Toutefois, a-t-il tempéré, tout commence par un choix politique.  Car la santé est un droit humain fondamental, une fin en soi et un outil du développement.  En ce sens, a-t-il ajouté, la Déclaration politique adoptée aujourd’hui est « puissante », même si « aucune maladie ne peut être prévenue par une simple déclaration ».  Soulignant que l’engagement des États ne veut rien dire tant qu’il n’est pas traduit dans la réalité quotidienne des personnes, il a appelé à agir avec un sentiment d’urgence, rappelant que l’objectif principal de l’OMS est d’aider les pays à transformer leur système de santé pour parvenir à un monde « plus sain et plus juste ».      

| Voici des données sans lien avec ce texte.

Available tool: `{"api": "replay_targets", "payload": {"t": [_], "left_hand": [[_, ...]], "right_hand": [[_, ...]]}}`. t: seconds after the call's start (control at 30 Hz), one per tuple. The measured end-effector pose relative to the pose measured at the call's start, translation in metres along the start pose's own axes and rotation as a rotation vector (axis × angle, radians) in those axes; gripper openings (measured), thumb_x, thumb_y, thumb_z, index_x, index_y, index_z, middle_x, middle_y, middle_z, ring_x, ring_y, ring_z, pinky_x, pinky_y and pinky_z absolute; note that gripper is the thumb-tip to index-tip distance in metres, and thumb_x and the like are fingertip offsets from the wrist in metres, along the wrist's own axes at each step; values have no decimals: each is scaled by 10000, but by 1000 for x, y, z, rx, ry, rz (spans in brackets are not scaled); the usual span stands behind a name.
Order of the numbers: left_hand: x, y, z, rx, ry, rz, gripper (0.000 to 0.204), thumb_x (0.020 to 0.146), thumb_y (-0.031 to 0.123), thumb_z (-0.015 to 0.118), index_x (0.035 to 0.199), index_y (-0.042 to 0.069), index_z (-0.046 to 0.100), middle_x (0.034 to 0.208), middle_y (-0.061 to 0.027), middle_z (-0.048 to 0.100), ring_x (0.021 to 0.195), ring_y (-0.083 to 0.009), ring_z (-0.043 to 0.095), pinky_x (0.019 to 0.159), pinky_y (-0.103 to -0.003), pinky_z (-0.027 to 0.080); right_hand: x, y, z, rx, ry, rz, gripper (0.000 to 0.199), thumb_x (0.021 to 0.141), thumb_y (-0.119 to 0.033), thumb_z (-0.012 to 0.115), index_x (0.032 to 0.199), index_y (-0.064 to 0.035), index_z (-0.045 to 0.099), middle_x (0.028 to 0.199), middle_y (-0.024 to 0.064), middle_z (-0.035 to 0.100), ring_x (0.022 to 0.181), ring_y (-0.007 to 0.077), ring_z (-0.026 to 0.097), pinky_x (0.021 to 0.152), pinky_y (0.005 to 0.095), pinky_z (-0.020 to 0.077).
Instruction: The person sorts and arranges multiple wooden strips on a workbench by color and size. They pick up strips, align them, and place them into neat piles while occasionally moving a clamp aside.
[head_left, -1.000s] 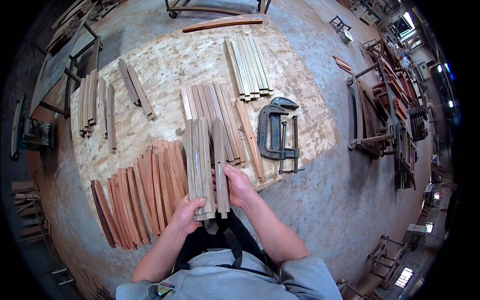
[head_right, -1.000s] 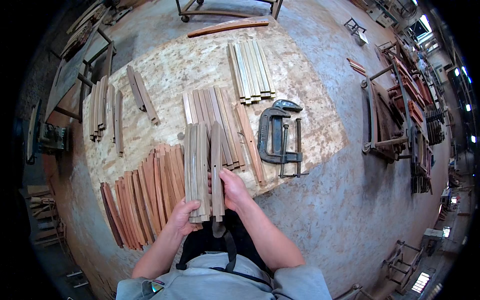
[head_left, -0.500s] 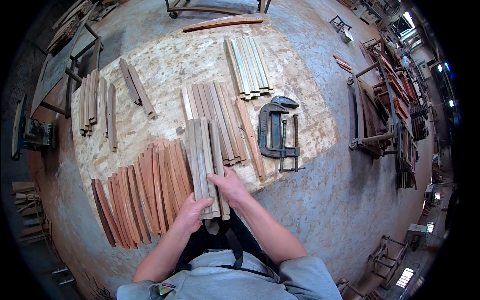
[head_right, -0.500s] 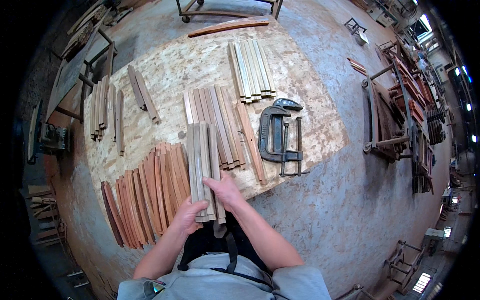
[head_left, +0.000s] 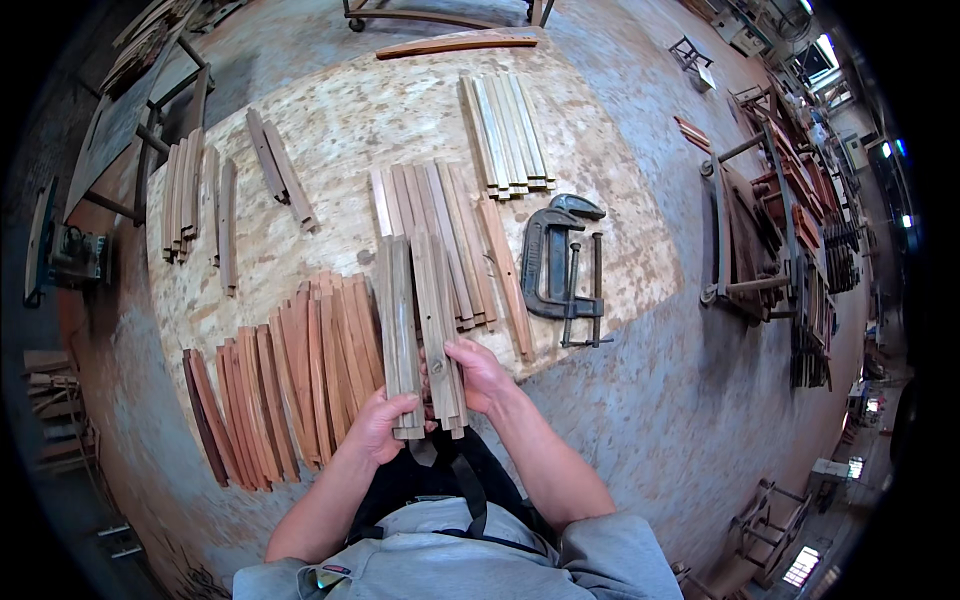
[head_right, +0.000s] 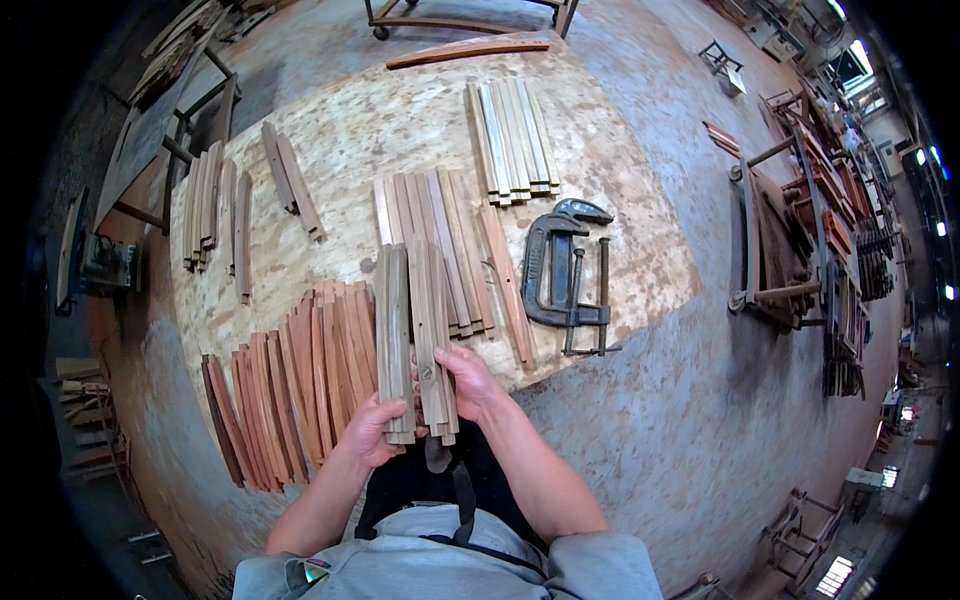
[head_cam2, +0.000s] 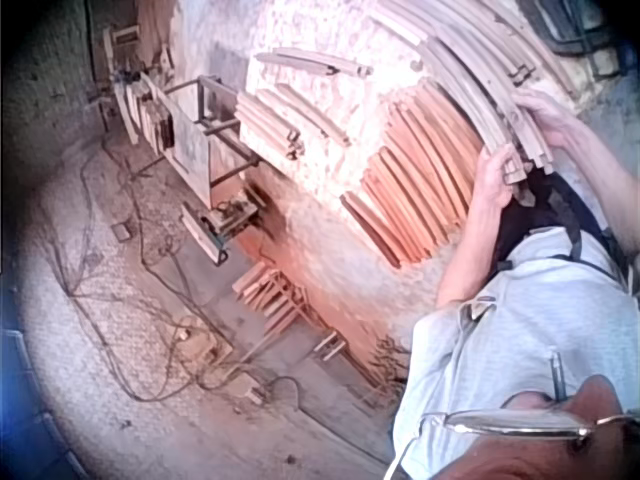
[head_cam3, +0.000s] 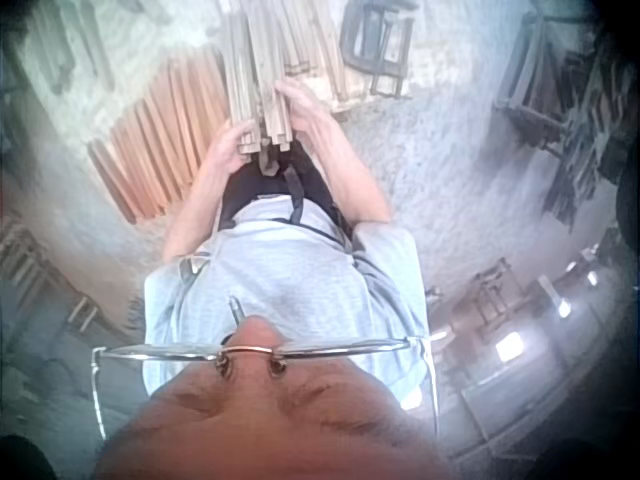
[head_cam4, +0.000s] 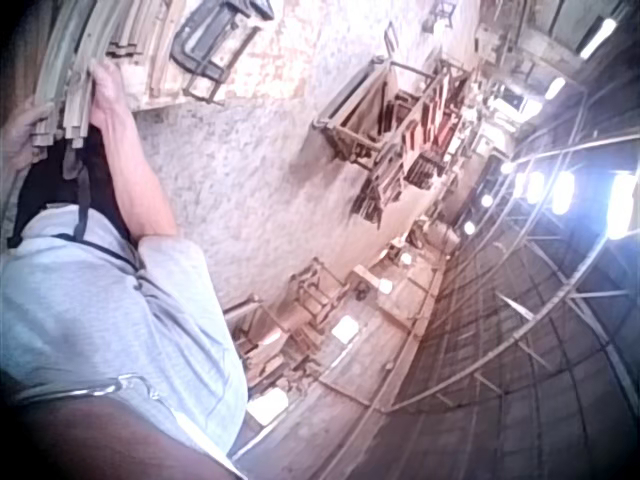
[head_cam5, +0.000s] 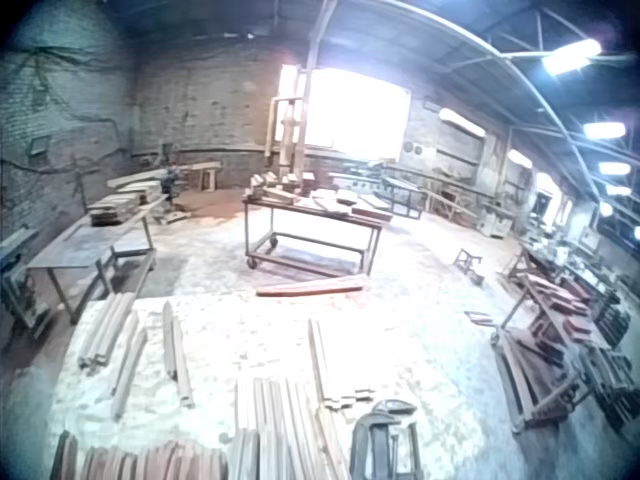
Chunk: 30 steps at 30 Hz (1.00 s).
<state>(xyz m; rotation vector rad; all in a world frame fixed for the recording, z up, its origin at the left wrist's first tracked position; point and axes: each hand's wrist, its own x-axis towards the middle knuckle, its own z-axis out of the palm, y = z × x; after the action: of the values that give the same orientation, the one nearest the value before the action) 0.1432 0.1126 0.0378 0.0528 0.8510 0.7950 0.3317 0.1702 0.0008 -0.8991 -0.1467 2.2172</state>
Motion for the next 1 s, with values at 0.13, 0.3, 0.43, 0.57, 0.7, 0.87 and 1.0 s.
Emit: {"api": "replay_targets", "payload": {"t": [0.13, 0.3, 0.43, 0.57, 0.7, 0.87, 1.0], "left_hand": [[3, -5, -7, 87, 89, -26, 384, 876, 96, 668, 1240, 41, 557, 1068, -90, 662, 905, -229, 680, 766, -395, 595], [7, -11, 2, 149, 178, -11, 383, 870, 70, 679, 1233, 31, 564, 1102, -90, 666, 965, -211, 671, 844, -393, 569], [11, -13, -2, 198, 160, -14, 390, 862, 51, 682, 1232, 23, 564, 1116, -93, 667, 985, -210, 670, 854, -393, 566], [14, -16, -6, 188, 148, -11, 408, 858, 49, 664, 1249, 19, 552, 1109, -97, 671, 972, -221, 683, 848, -400, 578], [13, -15, -6, 173, 120, -10, 415, 856, 51, 662, 1256, 15, 555, 1109, -102, 676, 969, -224, 688, 848, -396, 580], [8, -8, -1, 155, 110, -31, 405, 861, 56, 674, 1249, 11, 568, 1123, -104, 678, 970, -212, 685, 856, -382, 574], [11, -12, -7, 168, 106, -38, 397, 876, 59, 664, 1256, 10, 563, 1130, -105, 675, 978, -213, 684, 863, -384, 573]], "right_hand": [[2, 5, 8, -23, 94, -18, 313, 1005, -235, 534, 1221, -9, 550, 1070, 148, 669, 944, 277, 675, 858, 426, 565], [1, 11, 22, -243, 270, -66, 340, 994, -187, 553, 1264, 16, 514, 1135, 147, 643, 1025, 242, 644, 905, 389, 531], [6, 8, 27, -389, 345, -92, 339, 970, -164, 606, 1230, 35, 521, 1097, 143, 648, 982, 206, 645, 870, 375, 533], [10, 3, 27, -411, 335, -101, 316, 965, -166, 620, 1193, 34, 535, 1076, 143, 651, 948, 194, 647, 846, 359, 537], [20, 3, 23, -343, 348, -125, 313, 988, -226, 590, 1172, 25, 558, 1069, 128, 659, 940, 196, 655, 841, 371, 543], [24, -5, 26, 38, 285, -70, 337, 1011, -289, 537, 1179, -1, 586, 1086, 129, 680, 953, 223, 674, 863, 410, 558], [27, 3, 6, -110, 199, -8, 308, 999, -251, 556, 1198, -18, 587, 1096, 138, 684, 947, 237, 686, 854, 419, 571]]}}
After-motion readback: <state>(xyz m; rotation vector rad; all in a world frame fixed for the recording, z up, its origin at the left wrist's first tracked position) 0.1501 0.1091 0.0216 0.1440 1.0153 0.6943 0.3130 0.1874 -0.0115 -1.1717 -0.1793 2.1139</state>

Lui emboitant le pas, le Premier Ministre du Japon, M. SHINZO ABE, s’est félicité de l’élan impulsé par le Groupe des amis de la couverture sanitaire universelle (CSU)à la réunion d’aujourd’hui.  Rappelant que le Japon avait opté pour la CSU au lendemain de la guerre, le Ministre a indiqué que cette initiative se traduit aujourd’hui par une société vieillissante en bonne santé.  Pourtant, près de la moitié de la population mondiale n’a toujours pas accès aux soins de santé de base, a regretté M. Abe avant de mettre l’accent sur l’importance de la prise en main nationale de la couverture sanitaire universelle.  Il a indiqué que le Japon apporte une assistance aux pays à cette fin et cherche par ailleurs à promouvoir une démarche intersectorielle ainsi que la coopération avec le secteur privé dans ces efforts. 

M. Abe a aussi insisté sur l’importance d’assurer un financement adéquat de la couverture sanitaire universelle dans les pays en développement, mais aussi d’établir un cadre de suivi et de reddition de comptes.  Le Sommet sur la nutrition, qui se tiendra à Tokyo en 2020, est un premier rendez-vous pour cela.  Concluant, le Premier Ministre du Japon a déclaré que la Déclaration politique entérinée aujourd’hui représente un grand pas en avant.